Below are the records; extract from them the line containing "In this picture" to the line containing "</instance>", both lines included, exactly and with no pictures.

--- START ---

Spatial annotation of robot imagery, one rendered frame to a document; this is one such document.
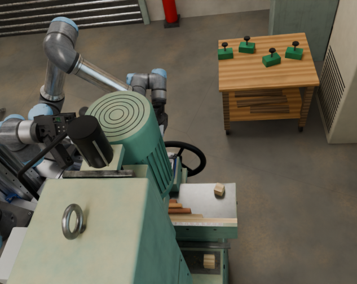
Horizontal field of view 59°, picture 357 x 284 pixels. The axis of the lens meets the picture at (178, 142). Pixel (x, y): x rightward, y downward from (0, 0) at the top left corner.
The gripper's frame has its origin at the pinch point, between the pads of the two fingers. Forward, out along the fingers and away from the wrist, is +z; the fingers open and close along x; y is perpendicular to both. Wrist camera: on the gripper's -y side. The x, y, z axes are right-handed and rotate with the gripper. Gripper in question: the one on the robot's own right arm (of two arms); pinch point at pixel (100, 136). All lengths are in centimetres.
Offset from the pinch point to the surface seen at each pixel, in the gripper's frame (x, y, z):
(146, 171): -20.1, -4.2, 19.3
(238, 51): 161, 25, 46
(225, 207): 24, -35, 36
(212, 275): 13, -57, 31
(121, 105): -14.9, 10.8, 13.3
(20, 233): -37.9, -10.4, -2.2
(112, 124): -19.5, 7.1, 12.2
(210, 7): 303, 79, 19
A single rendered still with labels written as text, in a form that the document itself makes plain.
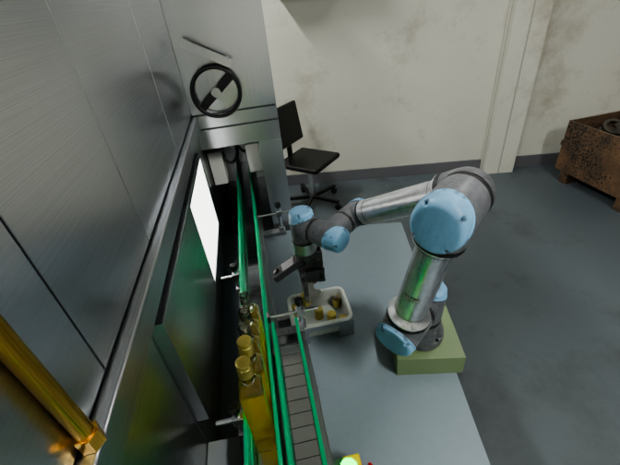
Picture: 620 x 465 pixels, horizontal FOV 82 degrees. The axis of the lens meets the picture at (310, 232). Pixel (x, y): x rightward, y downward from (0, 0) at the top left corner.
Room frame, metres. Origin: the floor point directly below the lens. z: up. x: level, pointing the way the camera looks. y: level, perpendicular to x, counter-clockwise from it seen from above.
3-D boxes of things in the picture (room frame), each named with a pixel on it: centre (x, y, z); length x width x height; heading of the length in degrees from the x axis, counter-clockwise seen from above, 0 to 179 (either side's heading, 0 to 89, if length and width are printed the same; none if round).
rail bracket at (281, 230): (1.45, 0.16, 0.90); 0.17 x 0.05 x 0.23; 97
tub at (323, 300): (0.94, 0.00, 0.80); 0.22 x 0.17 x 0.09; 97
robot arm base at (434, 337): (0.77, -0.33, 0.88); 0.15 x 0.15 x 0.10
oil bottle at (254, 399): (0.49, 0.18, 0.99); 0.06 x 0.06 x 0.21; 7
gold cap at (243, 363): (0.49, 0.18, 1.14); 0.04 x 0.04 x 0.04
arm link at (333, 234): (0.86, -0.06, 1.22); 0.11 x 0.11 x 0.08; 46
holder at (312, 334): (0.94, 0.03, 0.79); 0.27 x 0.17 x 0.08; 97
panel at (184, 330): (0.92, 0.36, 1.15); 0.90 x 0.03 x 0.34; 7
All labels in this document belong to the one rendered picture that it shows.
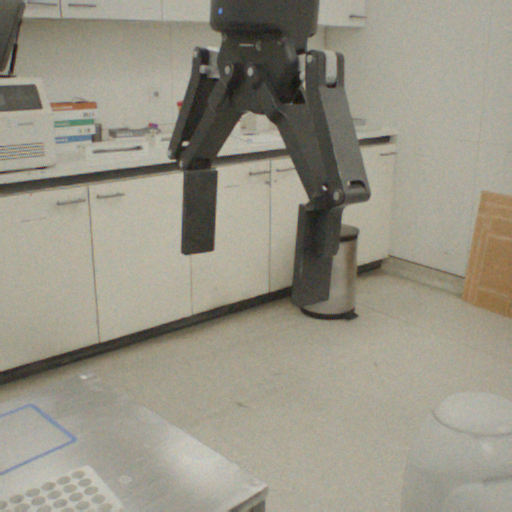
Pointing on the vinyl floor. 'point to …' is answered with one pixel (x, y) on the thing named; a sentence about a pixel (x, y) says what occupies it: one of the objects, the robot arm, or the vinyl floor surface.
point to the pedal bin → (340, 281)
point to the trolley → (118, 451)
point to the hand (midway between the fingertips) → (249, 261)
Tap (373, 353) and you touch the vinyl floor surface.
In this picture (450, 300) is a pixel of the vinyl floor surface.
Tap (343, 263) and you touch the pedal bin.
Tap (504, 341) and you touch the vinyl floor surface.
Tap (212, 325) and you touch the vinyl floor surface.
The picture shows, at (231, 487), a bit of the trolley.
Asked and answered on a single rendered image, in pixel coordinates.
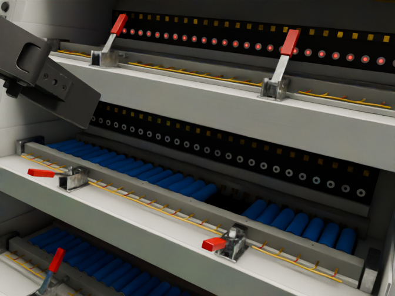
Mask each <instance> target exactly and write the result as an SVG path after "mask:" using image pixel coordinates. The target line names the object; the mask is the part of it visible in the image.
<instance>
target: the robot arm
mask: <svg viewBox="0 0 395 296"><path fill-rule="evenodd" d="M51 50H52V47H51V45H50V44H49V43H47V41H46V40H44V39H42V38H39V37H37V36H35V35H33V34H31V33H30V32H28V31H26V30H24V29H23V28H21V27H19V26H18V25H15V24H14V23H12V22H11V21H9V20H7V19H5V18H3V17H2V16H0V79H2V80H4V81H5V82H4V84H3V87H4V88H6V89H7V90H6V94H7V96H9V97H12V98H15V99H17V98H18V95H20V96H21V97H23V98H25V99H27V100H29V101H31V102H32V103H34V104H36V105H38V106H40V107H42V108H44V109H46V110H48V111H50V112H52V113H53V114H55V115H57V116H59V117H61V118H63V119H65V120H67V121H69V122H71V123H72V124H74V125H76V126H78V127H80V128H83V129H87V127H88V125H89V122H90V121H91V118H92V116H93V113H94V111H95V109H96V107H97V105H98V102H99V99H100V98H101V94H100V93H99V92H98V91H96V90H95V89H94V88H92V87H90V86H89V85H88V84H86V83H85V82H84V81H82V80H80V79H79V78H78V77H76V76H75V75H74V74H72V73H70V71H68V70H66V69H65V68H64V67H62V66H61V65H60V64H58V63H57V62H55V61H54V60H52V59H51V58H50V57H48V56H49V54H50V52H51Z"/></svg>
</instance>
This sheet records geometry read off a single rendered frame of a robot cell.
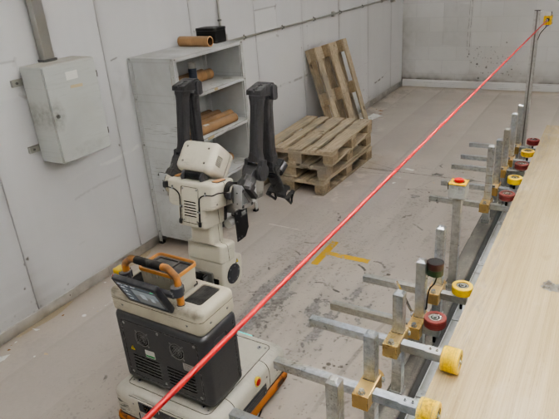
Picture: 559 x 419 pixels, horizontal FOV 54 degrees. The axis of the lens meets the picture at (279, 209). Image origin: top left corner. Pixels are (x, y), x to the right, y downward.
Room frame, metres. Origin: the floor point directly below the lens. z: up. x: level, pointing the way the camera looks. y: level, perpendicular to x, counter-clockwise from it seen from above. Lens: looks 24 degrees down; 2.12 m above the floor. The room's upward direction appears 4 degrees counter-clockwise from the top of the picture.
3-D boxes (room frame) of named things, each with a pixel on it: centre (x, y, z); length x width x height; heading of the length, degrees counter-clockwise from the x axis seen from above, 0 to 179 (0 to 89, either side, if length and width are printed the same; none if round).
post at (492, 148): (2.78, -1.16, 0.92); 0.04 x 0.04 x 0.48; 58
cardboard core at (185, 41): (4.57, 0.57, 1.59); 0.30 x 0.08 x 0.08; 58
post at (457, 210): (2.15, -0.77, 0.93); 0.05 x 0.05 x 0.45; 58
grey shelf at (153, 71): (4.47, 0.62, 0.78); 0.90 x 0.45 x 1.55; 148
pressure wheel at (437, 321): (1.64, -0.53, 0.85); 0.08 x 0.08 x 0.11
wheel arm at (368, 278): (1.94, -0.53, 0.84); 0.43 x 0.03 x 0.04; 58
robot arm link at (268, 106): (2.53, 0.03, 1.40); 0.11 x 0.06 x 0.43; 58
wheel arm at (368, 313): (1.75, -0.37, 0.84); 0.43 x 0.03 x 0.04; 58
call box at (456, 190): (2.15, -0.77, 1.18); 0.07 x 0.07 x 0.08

--- END ---

Output of the exercise:
In this picture (450, 300) is a pixel of the vinyl floor surface.
Tap (343, 263) and you touch the pedal bin.
Tap (504, 341) and you touch the vinyl floor surface.
Tap (212, 325) and you touch the vinyl floor surface.
The picture shows, at (231, 487), a bit of the trolley.
Asked and answered on a single rendered image, in pixel coordinates.
Mask each <instance> target exactly and write the result as an SVG path after "mask:" using image pixel coordinates. The target line names the object; the mask is the part of it visible in the image.
<instance>
target: the robot arm
mask: <svg viewBox="0 0 395 296"><path fill-rule="evenodd" d="M51 50H52V47H51V45H50V44H49V43H47V41H46V40H44V39H42V38H39V37H37V36H35V35H33V34H31V33H30V32H28V31H26V30H24V29H23V28H21V27H19V26H18V25H15V24H14V23H12V22H11V21H9V20H7V19H5V18H3V17H2V16H0V79H2V80H4V81H5V82H4V84H3V87H4V88H6V89H7V90H6V94H7V96H9V97H12V98H15V99H17V98H18V95H20V96H21V97H23V98H25V99H27V100H29V101H31V102H32V103H34V104H36V105H38V106H40V107H42V108H44V109H46V110H48V111H50V112H52V113H53V114H55V115H57V116H59V117H61V118H63V119H65V120H67V121H69V122H71V123H72V124H74V125H76V126H78V127H80V128H83V129H87V127H88V125H89V122H90V121H91V118H92V116H93V113H94V111H95V109H96V107H97V105H98V102H99V99H100V98H101V94H100V93H99V92H98V91H96V90H95V89H94V88H92V87H90V86H89V85H88V84H86V83H85V82H84V81H82V80H80V79H79V78H78V77H76V76H75V75H74V74H72V73H70V71H68V70H66V69H65V68H64V67H62V66H61V65H60V64H58V63H57V62H55V61H54V60H52V59H51V58H50V57H48V56H49V54H50V52H51Z"/></svg>
</instance>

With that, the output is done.